Input data —
^^^^
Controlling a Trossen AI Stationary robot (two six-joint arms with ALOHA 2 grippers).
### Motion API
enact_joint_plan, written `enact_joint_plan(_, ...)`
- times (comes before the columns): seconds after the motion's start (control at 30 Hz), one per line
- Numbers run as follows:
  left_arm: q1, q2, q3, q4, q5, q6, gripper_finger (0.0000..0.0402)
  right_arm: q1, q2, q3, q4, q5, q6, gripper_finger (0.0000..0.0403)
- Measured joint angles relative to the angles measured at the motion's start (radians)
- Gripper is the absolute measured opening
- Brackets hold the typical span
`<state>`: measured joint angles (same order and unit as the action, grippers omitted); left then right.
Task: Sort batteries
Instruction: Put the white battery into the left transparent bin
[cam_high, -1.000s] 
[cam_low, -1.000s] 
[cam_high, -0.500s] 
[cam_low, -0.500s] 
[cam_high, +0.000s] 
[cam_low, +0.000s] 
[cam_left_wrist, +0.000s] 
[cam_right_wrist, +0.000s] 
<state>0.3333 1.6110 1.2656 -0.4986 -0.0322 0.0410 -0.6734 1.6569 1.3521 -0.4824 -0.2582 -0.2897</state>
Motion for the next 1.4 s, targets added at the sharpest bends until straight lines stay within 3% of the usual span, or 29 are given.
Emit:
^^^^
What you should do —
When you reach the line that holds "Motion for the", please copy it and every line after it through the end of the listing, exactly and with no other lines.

Output of the task —
Motion for the next 1.4 s, targets added at the sharpest bends until straight lines stay within 3% of the usual span, or 29 are given.
Emit:

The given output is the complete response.